[Brief]: Within the entries below, output exactly the lines between the line containing "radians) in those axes" and the line containing "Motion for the", inclusive, and omit any picture.

[Collection entries]:
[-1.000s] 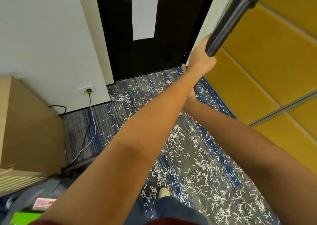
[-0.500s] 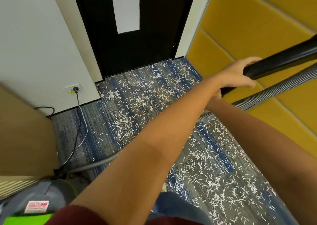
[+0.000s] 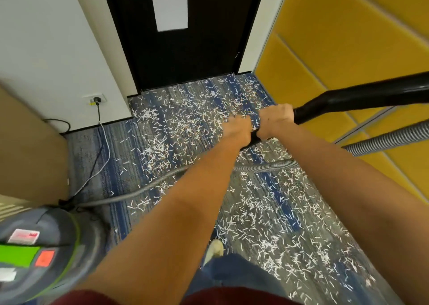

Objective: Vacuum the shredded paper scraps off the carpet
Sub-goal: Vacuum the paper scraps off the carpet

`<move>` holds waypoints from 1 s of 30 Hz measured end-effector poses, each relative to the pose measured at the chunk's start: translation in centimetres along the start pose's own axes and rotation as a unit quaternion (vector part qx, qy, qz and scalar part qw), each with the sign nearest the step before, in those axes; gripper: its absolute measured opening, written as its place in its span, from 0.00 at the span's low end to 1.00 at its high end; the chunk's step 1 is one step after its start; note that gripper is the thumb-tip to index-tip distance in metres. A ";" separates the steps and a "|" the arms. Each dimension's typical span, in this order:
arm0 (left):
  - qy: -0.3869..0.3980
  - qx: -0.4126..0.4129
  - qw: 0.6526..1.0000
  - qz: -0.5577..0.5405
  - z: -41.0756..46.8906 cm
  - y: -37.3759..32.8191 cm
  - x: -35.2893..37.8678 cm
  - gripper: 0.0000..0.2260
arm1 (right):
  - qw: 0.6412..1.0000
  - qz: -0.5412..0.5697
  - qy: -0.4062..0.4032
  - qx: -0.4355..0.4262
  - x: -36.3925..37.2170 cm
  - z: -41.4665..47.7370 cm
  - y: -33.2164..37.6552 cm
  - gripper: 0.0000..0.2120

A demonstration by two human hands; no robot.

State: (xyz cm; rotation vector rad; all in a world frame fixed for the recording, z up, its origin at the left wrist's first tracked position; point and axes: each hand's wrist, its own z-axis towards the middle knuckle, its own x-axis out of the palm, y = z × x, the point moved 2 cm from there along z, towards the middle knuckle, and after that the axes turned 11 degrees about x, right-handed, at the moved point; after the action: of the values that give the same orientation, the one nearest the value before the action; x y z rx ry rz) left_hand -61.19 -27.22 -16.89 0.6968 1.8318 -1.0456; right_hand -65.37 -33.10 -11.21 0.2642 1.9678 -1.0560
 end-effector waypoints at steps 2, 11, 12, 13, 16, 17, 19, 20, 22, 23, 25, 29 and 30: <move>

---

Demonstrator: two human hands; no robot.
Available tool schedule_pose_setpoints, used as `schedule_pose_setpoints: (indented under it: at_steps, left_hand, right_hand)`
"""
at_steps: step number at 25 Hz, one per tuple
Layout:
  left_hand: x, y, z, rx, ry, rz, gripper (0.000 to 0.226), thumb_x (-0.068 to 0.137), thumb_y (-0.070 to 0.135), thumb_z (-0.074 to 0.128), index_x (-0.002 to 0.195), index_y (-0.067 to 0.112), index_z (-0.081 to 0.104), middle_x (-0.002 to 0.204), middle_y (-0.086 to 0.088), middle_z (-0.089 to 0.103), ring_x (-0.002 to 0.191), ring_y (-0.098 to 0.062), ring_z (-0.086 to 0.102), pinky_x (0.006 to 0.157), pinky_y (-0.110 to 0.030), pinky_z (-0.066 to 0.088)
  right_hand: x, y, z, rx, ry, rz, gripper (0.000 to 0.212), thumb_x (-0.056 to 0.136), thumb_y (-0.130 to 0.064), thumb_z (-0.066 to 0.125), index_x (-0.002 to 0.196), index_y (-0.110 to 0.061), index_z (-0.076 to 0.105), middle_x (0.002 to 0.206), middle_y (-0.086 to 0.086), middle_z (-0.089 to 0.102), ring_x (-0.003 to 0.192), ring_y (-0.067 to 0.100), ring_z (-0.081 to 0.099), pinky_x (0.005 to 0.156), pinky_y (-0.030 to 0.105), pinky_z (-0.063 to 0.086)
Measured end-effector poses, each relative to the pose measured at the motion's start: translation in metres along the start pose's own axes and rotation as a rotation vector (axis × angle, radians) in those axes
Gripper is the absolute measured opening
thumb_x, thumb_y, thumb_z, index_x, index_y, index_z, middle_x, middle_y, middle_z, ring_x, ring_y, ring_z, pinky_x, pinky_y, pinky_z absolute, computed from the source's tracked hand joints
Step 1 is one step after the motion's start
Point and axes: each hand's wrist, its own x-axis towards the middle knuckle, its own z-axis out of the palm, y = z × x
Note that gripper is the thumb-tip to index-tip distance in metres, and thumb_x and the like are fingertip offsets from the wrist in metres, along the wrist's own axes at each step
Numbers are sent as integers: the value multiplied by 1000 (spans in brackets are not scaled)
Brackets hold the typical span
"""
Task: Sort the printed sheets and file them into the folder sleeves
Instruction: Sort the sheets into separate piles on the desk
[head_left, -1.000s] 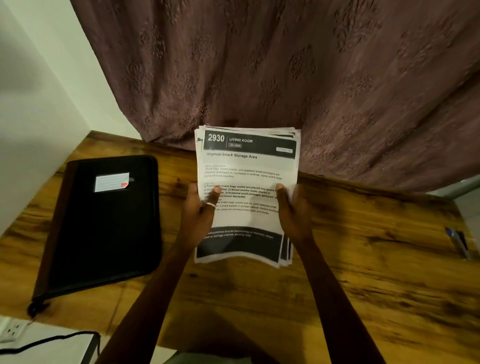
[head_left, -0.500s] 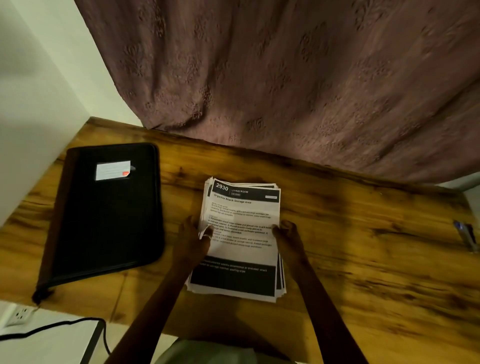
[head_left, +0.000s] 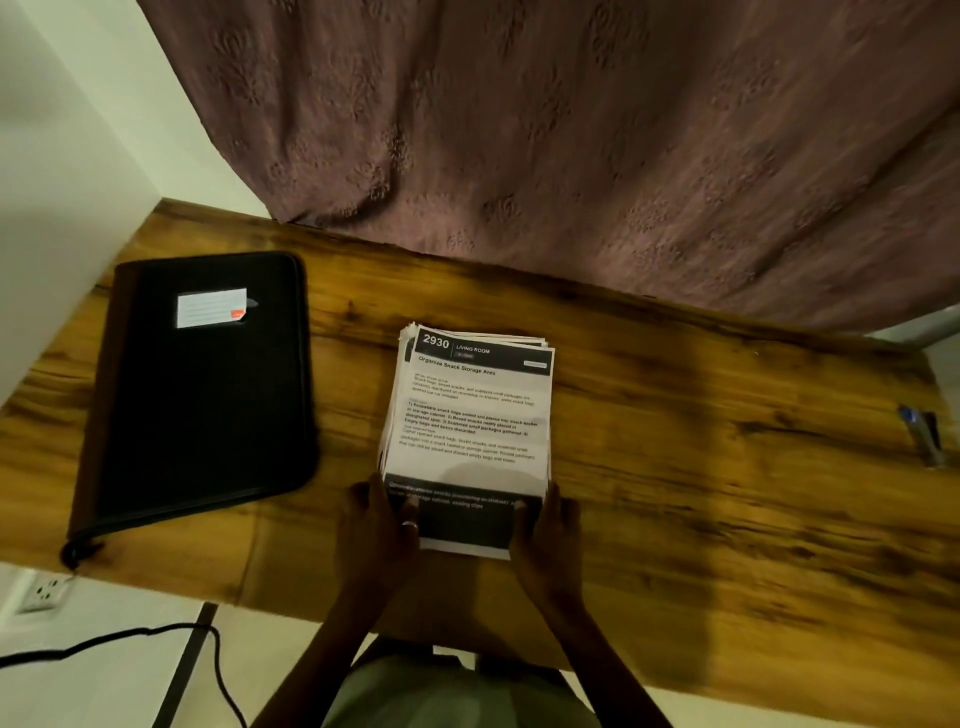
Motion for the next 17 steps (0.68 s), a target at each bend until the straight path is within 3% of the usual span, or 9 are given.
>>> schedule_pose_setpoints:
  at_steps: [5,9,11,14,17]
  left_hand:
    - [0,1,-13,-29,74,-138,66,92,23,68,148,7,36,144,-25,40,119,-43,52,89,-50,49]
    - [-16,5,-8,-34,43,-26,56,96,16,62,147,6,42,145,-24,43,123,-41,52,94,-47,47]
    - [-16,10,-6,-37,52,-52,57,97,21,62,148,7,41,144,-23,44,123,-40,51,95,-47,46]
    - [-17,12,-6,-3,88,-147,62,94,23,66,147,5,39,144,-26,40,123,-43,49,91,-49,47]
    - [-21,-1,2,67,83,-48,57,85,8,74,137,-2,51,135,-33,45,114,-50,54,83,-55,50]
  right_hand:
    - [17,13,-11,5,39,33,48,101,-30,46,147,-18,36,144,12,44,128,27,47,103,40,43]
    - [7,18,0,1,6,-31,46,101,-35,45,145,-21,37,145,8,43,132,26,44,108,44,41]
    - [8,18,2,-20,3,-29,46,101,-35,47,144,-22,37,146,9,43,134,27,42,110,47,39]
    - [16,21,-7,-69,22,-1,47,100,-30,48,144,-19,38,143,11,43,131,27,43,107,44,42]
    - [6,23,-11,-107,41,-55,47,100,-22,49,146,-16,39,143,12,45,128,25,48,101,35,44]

[Answer for the task]:
Measured end-effector poses, each relative to the pose measured at the motion's start: translation in metres along the start pose's own axes and rotation as a rotation vector (axis × angle, radians) in those axes
Gripper is the absolute measured opening
thumb_x, thumb_y, thumb_z, index_x, index_y, index_z, middle_x, middle_y, middle_z, ring_x, ring_y, ring_z, pinky_x, pinky_y, pinky_z absolute, computed from the source's tracked hand joints
Step 1 is one step after the motion's start
Point and axes: each hand's wrist, its own x-axis towards the middle knuckle, its own z-axis out of the palm, y = z × x
Note that gripper is the thumb-tip to index-tip distance in metres, and thumb_x and the like are fingertip offsets from the wrist in metres, along the wrist's own axes at each step
Numbers are sent as integers: the value multiplied by 1000 (spans in brackets are not scaled)
Brackets hold the typical span
"""
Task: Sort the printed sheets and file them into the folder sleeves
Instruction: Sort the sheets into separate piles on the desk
[head_left, -1.000s] 
[head_left, -0.500s] 
[head_left, +0.000s] 
Motion for the next 17 steps (0.68 s), a target at each bend until the straight path is within 3% of the usual span, or 9 are given.

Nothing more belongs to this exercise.